Exploring the HR role and professionalisation: HR practitioners as aspirant professionals?
Student thesis: Doctoral Thesis
This thesis investigates the contemporary human resource (HR) professional role and HR professionalism based on the experiences and the understandings of HR practitioners, while at the same time seeks to define how fields such as HR aim to secure professional recognition of their field. Based on a neo-Weberian perspective, which stresses the efforts made by occupational communities to achieve professional status, the focus is on making sense of HR’s professional project; what characterises it, and how it should be conceptualised. Literature on the sociology of the professions, relevant literature on HR and primary-sourced data undertaken with HR practitioners, form the triangular axis upon which this project unfolds. The broadly phenomenological approach informed the planning and execution of an exploratory inquest which allowed a deep level of knowledge and understanding of the experience, perceptions and insights of HR practitioners.
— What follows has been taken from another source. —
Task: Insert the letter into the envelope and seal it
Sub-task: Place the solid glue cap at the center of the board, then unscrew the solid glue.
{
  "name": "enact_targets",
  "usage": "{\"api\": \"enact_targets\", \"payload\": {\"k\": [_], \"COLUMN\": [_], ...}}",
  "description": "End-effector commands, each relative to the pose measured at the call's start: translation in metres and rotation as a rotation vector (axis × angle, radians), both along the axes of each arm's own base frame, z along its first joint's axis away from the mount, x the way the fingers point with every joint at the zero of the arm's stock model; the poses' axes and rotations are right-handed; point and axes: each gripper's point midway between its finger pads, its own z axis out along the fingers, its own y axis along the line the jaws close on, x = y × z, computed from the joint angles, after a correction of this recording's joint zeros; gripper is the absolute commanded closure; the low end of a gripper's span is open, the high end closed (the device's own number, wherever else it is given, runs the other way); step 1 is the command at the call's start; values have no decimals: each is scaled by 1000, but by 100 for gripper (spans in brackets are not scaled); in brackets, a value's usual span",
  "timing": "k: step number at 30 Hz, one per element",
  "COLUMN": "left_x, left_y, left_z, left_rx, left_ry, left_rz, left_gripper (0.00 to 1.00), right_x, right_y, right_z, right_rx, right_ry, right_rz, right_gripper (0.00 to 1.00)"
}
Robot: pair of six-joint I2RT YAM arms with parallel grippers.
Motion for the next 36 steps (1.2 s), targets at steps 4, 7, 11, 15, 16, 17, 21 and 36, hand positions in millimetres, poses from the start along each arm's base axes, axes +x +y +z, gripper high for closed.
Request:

The in-depth discussions gave room for reflection and contemplation of some of the deeper and more abstract concepts concerning the HR “profession” and how they make sense of them. Using a five-theme framework, which was derived from the literature for the purposes of framing and guiding the research process, the thesis makes three related contributions to the existing literature. First, the application of the five-theme framework provides new insights into the nature of the HR role and HR professionalism, as well as understanding HR professional identity. Second, in line with the neo-Weberian focus on efforts by occupations to professionalise, the thesis offers an original and distinctive way of considering HR as an “organisational” professional project. Third, perceiving HR practitioners as aspirant professionals offers an original, new and insightful way of thinking about members of occupations that wish to be viewed as professions, such as HR, that are characterised by a process of professionalisation and are aspiring to professional status, without the prerequisite that their field will ever be professionalised in the conventional manner.